It is unlikely that the fruits of this surveillance would be an increase in the number of live babies. The eggs that spontaneously abort are probably defective in some way. But abortion opponents already think that abortion is wrong, even if the embryo suffers birth defects so massive that it will live only a few days: Killing it is still wrong. The same logic easily applies to eggs that could be kept alive for a short time, dying in the fourth rather than the second week of pregnancy, for example.

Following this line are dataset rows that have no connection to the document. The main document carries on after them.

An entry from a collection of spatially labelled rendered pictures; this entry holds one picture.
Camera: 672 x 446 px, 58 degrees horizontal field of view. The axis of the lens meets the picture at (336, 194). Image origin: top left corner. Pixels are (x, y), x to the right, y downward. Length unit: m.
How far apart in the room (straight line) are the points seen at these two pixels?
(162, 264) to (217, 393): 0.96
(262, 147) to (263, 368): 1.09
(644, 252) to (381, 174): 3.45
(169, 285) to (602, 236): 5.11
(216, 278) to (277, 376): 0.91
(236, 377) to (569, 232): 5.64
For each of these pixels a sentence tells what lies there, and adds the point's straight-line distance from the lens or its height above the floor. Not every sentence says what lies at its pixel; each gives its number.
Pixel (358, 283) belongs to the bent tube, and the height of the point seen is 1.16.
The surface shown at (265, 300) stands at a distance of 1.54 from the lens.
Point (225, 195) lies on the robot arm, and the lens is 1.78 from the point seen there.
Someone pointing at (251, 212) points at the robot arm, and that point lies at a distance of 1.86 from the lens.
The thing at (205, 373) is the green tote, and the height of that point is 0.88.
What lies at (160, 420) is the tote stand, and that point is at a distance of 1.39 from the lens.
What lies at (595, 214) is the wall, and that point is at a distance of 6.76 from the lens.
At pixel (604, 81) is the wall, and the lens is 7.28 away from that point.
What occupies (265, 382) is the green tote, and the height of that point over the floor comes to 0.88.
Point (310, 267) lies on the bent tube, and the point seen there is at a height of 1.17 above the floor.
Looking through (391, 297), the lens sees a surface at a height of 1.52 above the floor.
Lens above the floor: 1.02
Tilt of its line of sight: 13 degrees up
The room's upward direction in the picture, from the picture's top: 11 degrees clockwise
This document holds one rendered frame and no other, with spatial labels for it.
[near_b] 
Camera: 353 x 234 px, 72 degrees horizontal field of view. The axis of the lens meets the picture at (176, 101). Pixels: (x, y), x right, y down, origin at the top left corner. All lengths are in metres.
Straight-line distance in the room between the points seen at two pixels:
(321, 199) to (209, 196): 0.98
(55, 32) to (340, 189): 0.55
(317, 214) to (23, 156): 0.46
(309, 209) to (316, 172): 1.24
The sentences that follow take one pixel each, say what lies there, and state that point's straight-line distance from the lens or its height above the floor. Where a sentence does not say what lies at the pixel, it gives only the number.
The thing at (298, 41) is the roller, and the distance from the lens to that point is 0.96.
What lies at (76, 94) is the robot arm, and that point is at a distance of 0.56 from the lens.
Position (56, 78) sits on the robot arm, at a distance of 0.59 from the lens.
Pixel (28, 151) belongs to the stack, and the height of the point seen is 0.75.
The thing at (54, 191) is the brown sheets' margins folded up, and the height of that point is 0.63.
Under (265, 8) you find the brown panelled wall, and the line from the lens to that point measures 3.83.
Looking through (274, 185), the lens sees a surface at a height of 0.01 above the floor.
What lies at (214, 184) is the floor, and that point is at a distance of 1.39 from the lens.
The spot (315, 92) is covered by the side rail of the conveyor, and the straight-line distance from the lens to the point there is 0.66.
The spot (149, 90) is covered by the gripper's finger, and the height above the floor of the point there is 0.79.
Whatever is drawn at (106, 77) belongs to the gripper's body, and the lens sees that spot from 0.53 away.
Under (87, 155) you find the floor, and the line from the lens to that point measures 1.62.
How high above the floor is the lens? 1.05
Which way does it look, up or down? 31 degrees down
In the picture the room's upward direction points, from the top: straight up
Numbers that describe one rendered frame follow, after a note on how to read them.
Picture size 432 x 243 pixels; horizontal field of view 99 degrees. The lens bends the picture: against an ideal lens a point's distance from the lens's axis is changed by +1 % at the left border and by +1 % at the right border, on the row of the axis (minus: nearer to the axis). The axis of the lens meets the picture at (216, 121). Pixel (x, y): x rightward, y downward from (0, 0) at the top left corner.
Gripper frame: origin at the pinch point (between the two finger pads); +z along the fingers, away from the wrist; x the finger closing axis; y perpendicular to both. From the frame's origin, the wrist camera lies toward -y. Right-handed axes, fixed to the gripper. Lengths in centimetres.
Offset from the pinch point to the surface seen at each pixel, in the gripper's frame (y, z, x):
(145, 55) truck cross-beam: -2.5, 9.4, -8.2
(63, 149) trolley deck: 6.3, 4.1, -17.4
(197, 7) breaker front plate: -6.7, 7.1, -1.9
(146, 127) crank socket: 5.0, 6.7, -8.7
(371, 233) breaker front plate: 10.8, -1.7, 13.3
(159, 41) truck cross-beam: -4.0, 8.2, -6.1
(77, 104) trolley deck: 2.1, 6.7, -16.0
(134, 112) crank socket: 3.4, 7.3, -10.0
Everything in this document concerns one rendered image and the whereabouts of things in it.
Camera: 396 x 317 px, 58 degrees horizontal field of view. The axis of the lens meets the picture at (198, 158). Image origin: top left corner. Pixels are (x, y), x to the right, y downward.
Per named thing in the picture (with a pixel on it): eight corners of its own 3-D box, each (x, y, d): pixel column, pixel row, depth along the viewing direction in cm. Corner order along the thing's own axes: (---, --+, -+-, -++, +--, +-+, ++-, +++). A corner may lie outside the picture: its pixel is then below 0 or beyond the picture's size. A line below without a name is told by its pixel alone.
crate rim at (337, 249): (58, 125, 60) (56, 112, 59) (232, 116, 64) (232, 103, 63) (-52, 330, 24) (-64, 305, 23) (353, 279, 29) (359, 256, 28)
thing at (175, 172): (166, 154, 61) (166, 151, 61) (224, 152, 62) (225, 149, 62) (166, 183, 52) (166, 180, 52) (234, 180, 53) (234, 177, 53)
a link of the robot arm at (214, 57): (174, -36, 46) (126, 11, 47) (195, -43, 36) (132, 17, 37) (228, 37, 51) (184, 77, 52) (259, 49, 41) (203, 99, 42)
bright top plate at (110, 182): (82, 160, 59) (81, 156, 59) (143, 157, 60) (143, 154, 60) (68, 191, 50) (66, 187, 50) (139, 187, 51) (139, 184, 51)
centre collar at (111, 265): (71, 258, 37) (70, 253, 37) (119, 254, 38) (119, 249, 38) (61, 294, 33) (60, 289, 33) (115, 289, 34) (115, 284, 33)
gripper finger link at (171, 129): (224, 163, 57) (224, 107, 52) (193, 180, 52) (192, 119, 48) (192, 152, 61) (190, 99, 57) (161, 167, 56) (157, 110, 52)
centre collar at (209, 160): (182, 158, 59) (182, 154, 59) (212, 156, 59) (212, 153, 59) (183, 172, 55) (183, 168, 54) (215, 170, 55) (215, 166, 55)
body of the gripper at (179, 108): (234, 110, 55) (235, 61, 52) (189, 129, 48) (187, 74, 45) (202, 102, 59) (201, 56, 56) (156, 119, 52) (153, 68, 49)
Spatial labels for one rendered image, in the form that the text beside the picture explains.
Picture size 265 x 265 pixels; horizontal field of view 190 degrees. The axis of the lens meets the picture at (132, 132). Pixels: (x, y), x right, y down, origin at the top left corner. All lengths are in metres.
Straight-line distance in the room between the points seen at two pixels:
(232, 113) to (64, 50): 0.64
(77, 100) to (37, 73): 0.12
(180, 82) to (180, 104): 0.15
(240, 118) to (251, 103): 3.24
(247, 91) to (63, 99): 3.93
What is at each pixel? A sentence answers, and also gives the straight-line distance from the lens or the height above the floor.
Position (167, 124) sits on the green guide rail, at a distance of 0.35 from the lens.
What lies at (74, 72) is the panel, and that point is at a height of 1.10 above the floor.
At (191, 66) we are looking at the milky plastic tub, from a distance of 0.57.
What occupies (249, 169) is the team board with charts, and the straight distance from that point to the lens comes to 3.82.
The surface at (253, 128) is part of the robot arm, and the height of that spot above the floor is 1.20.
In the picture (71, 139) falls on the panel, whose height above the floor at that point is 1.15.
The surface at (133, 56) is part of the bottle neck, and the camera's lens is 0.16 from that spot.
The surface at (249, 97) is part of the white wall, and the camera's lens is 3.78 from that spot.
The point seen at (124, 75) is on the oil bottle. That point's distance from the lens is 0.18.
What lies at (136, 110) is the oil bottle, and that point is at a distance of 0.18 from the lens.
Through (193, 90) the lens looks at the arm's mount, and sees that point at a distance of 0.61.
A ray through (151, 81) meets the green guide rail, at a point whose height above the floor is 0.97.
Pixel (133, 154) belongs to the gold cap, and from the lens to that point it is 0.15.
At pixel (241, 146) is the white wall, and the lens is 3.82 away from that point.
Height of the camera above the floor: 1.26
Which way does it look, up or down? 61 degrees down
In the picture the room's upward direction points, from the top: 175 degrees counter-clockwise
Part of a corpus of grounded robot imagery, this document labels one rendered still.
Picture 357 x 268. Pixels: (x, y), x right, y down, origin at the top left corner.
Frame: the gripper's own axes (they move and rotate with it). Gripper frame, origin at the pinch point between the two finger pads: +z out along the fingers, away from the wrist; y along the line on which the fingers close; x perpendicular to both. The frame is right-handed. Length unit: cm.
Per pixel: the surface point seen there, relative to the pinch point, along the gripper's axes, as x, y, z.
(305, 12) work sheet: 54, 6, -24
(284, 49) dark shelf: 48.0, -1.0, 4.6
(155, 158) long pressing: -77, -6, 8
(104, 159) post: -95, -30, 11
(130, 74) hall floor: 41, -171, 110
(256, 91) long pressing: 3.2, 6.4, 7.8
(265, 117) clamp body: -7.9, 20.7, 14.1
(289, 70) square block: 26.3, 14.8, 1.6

It is not clear how, if one posits that an embryo is a person from the moment of conception, one avoids this totalitarian nightmare. In fairness to the antiabortion movement, almost none of them want that. But how do they avoid that conclusion? Note that some of these state laws make exceptions for pregnancies resulting from rape or incest, or cases in which abortion is needed to save the life of the pregnant woman. Though perhaps these exceptions are offered merely as accommodations to political necessity, anyone who favors them would seem not to believe that embryos and fetuses have the same moral status as adults and children.

We are not claiming that we can prove that a fertilized egg is not a person with rights. No one has come up with a definitive argument showing that either side of that debate is correct or mistaken. Advocates on each side have pointed to biological data that they find supportive of their view; in most cases, the other side acknowledges the biology but denies that it bears on the moral issue. Those whose position derives from faith cannot convince those who do not share that faith. Philosophers have in recent years introduced many novel arguments, but none has established a consensus. It seems unlikely that the debate will ever be resolved.

Yet a clear resolution is necessary to justify the crushing burden that an uncompromising abortion ban imposes on women. If you’re going to do this to people, you had best be sure that you’re right — but the fact of spontaneous abortion shows that opponents of abortion do not themselves believe what they are saying. If they don’t, why should we?